Let us for the sake of argument moot that Palestinians overcame the anticipated US veto at the UN Security Council, acquired a two-thirds majority in the General Assembly and gained statehood. What will happen the following day? How does the drying ink on paper translate into fluid facts on the ground? Will the Israeli forty-four year pernicious occupation - with its myriad discriminatory tools - vanish overnight? In short, is there a robust Palestinian strategy that effectively consolidates the tactics being deployed at this time to counter the understandable Israeli hasbara (propaganda) machine that has already gone into overdrive against such putative statehood? What will be the reactions of the US Administration and Congress to such a unilateral move? What about the otiose Quartet with its envoy Tony Blair or the equally otiose 22-member Arab League? In short, what is the trajectory being drawn that renders a state that is ostensibly sovereign on paper to become truly sovereign on the ground too? Having fought the psychological battle and perhaps broken the political glass ceiling, where does this new 'Palestine' alongside Israel go next - juridically, economically, physically and politically?

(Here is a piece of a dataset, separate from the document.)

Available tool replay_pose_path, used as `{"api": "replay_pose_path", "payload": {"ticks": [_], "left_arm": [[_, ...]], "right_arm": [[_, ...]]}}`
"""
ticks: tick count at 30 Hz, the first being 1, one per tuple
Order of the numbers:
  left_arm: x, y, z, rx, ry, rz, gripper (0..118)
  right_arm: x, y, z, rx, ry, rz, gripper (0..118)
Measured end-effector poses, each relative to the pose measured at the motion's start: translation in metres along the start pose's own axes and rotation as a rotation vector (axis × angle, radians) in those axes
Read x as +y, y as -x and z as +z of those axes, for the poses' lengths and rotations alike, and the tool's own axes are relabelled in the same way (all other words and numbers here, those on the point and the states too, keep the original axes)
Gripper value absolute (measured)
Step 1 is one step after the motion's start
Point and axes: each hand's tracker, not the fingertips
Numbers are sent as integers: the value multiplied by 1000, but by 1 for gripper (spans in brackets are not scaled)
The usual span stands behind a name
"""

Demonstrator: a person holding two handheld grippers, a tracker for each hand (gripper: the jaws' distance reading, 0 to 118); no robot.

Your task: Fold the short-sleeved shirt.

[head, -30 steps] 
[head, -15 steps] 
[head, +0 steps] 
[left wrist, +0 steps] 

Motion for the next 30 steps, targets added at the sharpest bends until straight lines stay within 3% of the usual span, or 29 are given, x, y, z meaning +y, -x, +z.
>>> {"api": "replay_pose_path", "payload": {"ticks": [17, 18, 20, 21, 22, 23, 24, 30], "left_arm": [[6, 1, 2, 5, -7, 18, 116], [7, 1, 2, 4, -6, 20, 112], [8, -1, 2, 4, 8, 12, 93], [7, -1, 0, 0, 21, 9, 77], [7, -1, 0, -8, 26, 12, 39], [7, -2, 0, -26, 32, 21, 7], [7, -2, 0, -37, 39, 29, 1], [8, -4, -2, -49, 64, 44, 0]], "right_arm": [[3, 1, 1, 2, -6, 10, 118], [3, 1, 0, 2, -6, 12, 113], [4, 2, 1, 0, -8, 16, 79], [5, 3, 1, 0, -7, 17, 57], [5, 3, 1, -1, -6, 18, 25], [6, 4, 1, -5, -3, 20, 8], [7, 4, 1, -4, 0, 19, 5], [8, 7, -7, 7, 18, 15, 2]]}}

Whilst Palestinians are doing their homework, I hope Israeli political leaders will also heed to those opinions articulated by Nimoy or others and appreciate that a just solution for the Israeli-Palestinian conflict is as much in their interest as it is in that of Palestinians. Otherwise, if a Palestinian gamble for virtual statehood is met by the usual Israeli intransigence, the outcome could become more deleterious for both peoples let alone more volatile for the Arab Spring of the MENA region.